The analysis of tinea capitis cases is interesting: Overall, we have observed an increase in recent years [6]. This is particularly due to an increase in infections with T. violaceum in children with a migrant background. About three quarters of the tinea capitis cases are caused by anthropophilic pathogens (T. violaceum, M. audouinii, T. tonsurans, T. soudanense) . In the zoophilic cases, transmitted mainly by domestic animals , M. canis, T. mentagrophytes, and T. benhamiae are the causative agents (Table 1).
Diagnostics
Laboratory diagnostics are essential for the detection of fungal infection. Correct preanalytics is a prerequisite for successful laboratory testing. It is particularly important that the mushroom evidence is explicitly requested and that additional information is provided. Submitting physicians are asked to provide suspected diagnosis and information such as travel history, underlying diseases, animal contacts, etc [7]. This information is important for the correct processing of the samples and for the interpretation of the results. For example, it is important to note that the tinea corporis patient is a farmer; T. verrucosum in particular is then sought here, resulting in additional culture media and longer incubation.

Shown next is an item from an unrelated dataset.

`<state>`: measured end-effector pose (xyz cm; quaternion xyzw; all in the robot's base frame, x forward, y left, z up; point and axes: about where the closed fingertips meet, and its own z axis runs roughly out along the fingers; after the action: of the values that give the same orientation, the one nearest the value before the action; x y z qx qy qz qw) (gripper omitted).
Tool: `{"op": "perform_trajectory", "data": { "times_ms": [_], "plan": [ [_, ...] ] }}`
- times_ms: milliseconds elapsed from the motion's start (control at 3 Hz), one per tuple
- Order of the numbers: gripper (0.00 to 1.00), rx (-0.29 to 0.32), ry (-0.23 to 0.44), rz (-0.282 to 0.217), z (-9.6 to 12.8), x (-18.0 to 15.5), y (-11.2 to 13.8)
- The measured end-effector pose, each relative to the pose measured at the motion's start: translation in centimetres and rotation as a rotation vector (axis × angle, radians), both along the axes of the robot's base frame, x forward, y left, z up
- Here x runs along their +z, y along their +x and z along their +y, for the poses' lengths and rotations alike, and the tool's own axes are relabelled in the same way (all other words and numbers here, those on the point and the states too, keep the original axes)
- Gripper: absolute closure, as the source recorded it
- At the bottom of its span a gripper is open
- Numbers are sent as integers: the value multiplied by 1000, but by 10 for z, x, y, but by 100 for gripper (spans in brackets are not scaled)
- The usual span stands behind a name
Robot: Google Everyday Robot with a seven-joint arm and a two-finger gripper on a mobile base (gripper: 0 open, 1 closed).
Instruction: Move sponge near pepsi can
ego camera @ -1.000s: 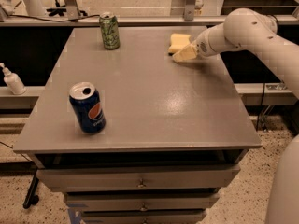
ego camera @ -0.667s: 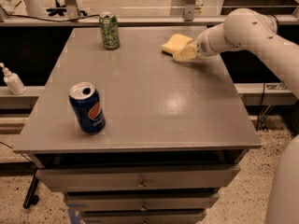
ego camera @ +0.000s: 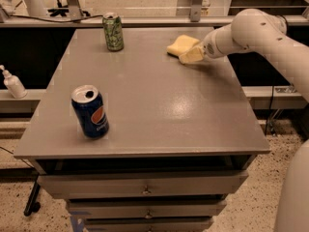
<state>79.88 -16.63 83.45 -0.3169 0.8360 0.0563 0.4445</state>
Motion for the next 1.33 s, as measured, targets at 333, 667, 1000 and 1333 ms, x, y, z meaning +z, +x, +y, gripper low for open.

The following applies to sampling [7]:
- Clean lesion/removal site with 70% alcohol beforehand if possible
- In case of nail mycosis, remove nail chips and friable subungual nail material as far proximally as possible
- In the case of tinea corporis, scrape off scales from the marginal area of the cutaneous lesion,
- For tinea capitis remove dandruff and epilated hair with hair root
- Store specimens in a dry place and ship them using the shipping packages provided (e.g. Dermapak®).
It must be emphasized again and again that specimen material should be taken generously, because otherwise the sensitivity of the examination cannot be guaranteed.

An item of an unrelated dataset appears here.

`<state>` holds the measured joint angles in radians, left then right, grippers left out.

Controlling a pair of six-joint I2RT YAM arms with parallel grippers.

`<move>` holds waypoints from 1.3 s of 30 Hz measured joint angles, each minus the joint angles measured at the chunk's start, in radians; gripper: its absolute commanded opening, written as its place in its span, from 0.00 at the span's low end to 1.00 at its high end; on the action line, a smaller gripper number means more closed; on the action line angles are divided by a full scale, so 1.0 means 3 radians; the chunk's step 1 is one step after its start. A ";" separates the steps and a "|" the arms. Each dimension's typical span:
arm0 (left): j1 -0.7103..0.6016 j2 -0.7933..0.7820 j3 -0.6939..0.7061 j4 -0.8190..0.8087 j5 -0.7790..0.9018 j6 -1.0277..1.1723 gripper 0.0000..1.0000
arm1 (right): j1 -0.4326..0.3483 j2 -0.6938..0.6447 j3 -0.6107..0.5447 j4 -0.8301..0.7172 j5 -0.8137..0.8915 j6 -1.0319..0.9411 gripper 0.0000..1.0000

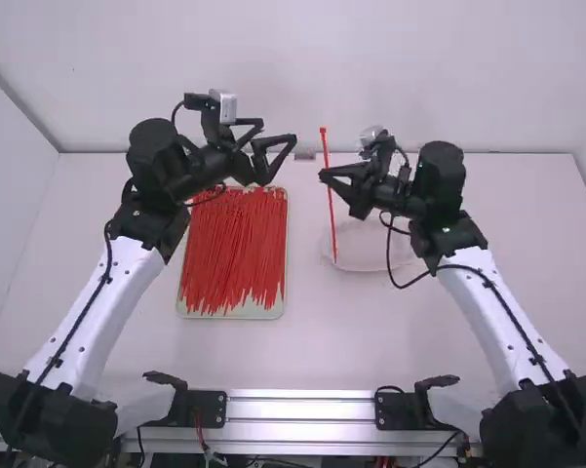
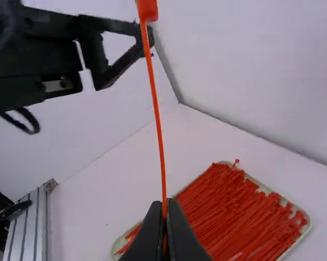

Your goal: Fasten the cable tie

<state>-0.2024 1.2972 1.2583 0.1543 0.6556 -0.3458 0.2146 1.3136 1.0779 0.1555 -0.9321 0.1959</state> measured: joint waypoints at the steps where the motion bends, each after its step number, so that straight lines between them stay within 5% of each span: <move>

In the laboratory, direct microscopy is performed and a culture is established on several culture media. The direct microscopic preparation is inexpensive and the result is available within a short time. The detection of fungal elements (hyphae, arthroconidia) proves a fungal infection (Fig. 6). The sensitivity is in the range of 75-80% and a negative result therefore does not exclude a fungal infection. In addition, microscopy alone cannot provide information on the type of pathogen, which is important with regard to further investigations, e.g. for zoophilic pathogens. The established cultures must be incubated for three to four weeks because dermatophytes grow slowly [8]. If T. verrucosum is a possible pathogen, it is recommended to incubate even six to eight weeks. In individual cases, if suspicion persists and culture and microscopy are negative, histologic examination with PAS staining may be helpful. In the next few years, molecular biological methods will probably be increasingly used, which are fast and sensitive, but also expensive.
Literature:
- Havlickova B, Czaika VA, Friedrich M: Epidemiological trends in skin mycoses worldwide. Mycoses 2008; 51(Suppl 4): 2-15.

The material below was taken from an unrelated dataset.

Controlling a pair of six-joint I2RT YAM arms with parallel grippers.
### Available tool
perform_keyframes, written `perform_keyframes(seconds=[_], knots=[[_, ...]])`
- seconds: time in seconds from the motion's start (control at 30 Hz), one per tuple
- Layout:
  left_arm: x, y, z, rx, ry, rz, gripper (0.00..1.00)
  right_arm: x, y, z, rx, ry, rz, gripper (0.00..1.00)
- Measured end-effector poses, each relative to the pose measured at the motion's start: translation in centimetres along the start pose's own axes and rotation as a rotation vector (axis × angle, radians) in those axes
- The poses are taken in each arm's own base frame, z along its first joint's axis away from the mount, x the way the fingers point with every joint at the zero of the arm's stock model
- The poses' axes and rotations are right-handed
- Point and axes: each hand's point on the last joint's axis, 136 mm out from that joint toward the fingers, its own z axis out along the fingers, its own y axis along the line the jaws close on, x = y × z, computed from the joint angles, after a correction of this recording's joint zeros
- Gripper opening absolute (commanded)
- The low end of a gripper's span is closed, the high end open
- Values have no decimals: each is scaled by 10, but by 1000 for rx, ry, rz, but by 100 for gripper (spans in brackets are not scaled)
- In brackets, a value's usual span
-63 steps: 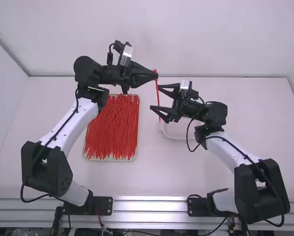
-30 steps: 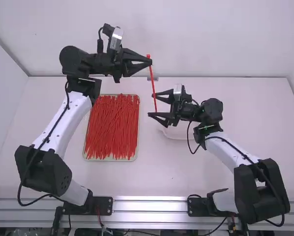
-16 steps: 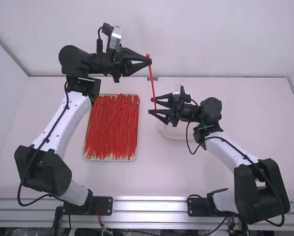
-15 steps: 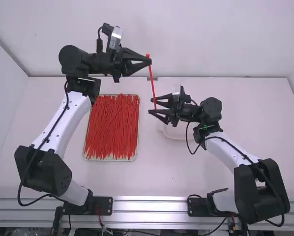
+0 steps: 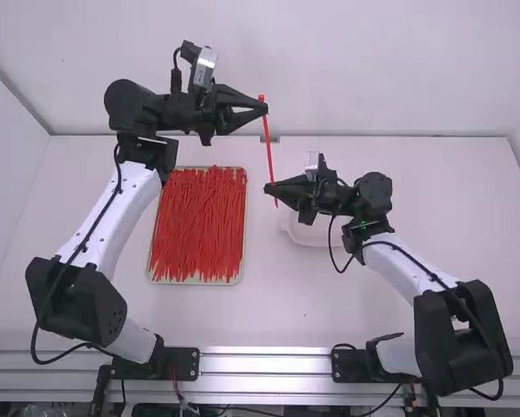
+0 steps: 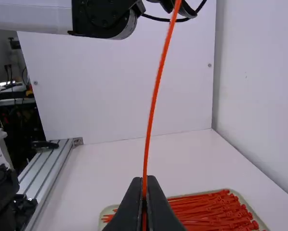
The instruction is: Fasten the cable tie
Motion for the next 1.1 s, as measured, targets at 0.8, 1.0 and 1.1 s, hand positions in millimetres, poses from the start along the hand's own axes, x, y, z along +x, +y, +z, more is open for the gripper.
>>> perform_keyframes(seconds=[0.8, 1.0, 1.1], knots=[[8, 11, 0, -28, 9, -41, 99, 0, -8, -8, 28, 1, 7, 0], [21, 29, -14, -88, 30, -100, 99, -6, -18, -19, 67, -13, 17, 0], [29, 38, -23, -119, 43, -126, 99, -7, -23, -25, 88, -17, 26, 0]])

- Hayette MP, Sacheli R: Dermatophytosis, trends in epidemiology and diagnostic approach. Curr Fungal Infect Rep 2015; doi:10.1007/s12281-015-0231-4.
- Borelli S, Lautenschlager S: Dermatophyte infection of the skin and nails. Ther Umsch 2016; 73: 457-461.
- de Hoog GS, et al: Toward a Novel Multilocus Phylogenetic Taxonomy for the Dermatophytes. Mycopathologia 2016; doi:10.1007/s11046-016-0073-9.
- Zhan P, Liu W: The Changing Face of Dermatophytic Infections Worldwide. Mycopathologia 2016; doi:10.1007/s11046-016-0082-8.
- Kieliger S, et al: Tinea capitis and tinea faciei in the Zurich area – an 8-year survey of trends in the epidemiology and treatment patterns. J Eur Acad Dermatol Venereol 2015; 29: 1524-1529.
- Bosshard PP: Diagnosis of fungal infections. Ther Umsch 2016; 73: 449-455.
- Bosshard PP: Incubation of fungal cultures: how long is long enough? Mycoses 2011; 54: E539-E545.